Hypothyroid is the term used to describe an underactive thyroid, meaning it does not properly generate hormones (primarily T3 and T4) or release thyroid hormones into the body. It is estimated that about 4.6 percent of the United States population ages 12 and older struggle with hypothyroidism.
A few common symptoms of hypothyroid include:
- Weight gain or increased difficulty losing weight
- Coarse, dry hair
- Dry, rough pale skin
- Hair loss
- Cold intolerance (you can’t tolerate cold temperatures like those around you)
- Muscle cramps and frequent muscle aches
- Memory loss
- Abnormal menstrual cycles
- Decreased libido
Hypothyroid can be caused by various reasons. For years, the thought in the medical field was that low thyroid was caused primarily by iodine deficiency, so they supplemented iodine in salt and other foods to prevent the major types of deficiencies. If it was just that easy to correct hypothyroid disorders by giving iodine, we would have fixed the vast majority of the problems out there. But here’s the real cause for almost 90% of the patients that are dealing with low thyroid … it’s your immune system that is attacking it’s own thyroid gland! For all of these people that have Hashimoto’s disease, it’s not a thyroid disease, it is an autoimmune disease that is attacking the thyroid gland. What does that mean for treatment and outcome of people’s symptoms? Unless the immune system that is going haywire is addressed, no amount of thyroid hormone replacement is going to fix the problem.
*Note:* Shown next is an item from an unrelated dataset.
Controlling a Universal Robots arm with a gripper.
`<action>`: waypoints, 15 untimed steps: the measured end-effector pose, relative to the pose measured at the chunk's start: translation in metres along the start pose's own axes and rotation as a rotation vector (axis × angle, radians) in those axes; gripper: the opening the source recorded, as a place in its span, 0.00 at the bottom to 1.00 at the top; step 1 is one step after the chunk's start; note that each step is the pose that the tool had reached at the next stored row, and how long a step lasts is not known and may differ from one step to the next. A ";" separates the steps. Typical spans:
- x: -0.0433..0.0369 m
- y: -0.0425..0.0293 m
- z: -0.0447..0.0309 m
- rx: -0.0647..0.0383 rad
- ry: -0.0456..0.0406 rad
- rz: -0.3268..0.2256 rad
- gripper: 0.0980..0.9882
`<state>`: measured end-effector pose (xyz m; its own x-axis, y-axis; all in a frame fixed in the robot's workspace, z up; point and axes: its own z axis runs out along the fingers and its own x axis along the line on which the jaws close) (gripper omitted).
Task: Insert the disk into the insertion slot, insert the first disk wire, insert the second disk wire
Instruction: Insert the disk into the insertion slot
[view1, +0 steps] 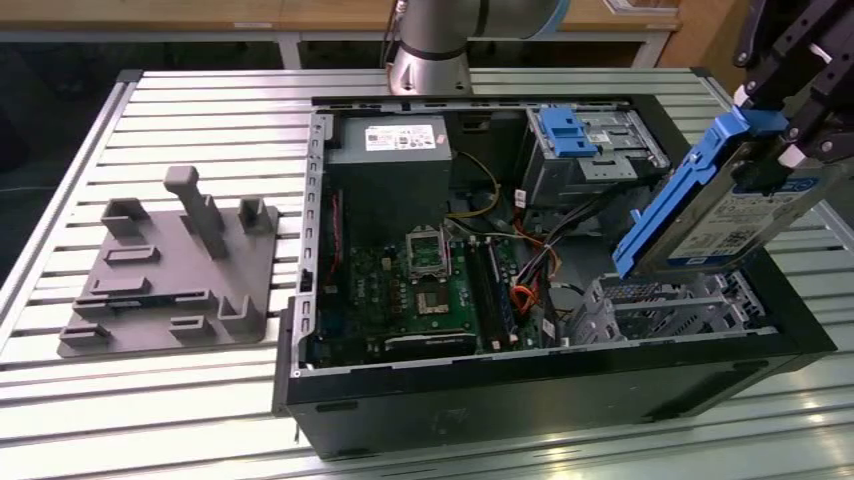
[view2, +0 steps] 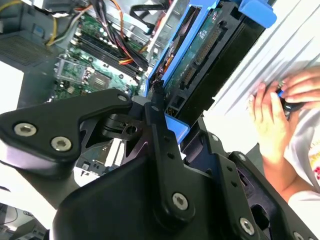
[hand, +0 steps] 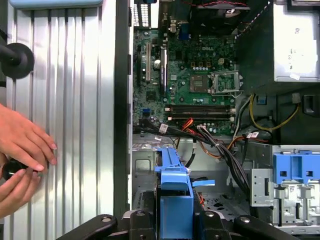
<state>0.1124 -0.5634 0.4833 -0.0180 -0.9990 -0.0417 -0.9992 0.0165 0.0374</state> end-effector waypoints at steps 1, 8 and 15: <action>0.0001 0.0000 0.0000 0.000 -0.0091 0.000 0.30; 0.0007 0.0000 0.0000 0.001 -0.0538 -0.002 0.30; 0.0024 -0.0026 -0.0002 0.001 -0.0539 -0.002 0.30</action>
The true underlying cause of the malfunction of the system has to be addressed.
In contrast to hypothyroid, hyperthyroid is the term used to describe an overactive thyroid, meaning you are producing too many thyroid hormones. Approximately 1.2 percent of people in the United States have hyperthyroidism and women are 2 to 10 times more likely to experience hyperthyroid than men.
A few common symptoms of hyperthyroid are:
- Fatigue or muscle weakness
- Hand tremors
- Mood swings
- Nervousness or anxiety
- Rapid heartbeat
- Heart palpitations or irregular heartbeat
- Skin dryness
- Trouble sleeping
- Weight loss
- Increased frequency of bowel movements
- Light periods or skipping periods.
There are a number of causes of hyperthyroid, one being an autoimmune condition called Graves’ disease, where the body produces an antibody that causes the thyroid gland to produce an excess amount of thyroid hormone. It can also be caused by a goiter or lumps/nodules in the gland that can cause an overproduction of hormones. Inflammation of the thyroid gland, or thyroiditis, which is a result of a dysfunction of the immune system, can also cause hyperthyroidism. Lastly, diet can cause an imbalance in the thyroid, primarily due to an overconsumption of iodine in the form of foods or supplements or medications containing iodine.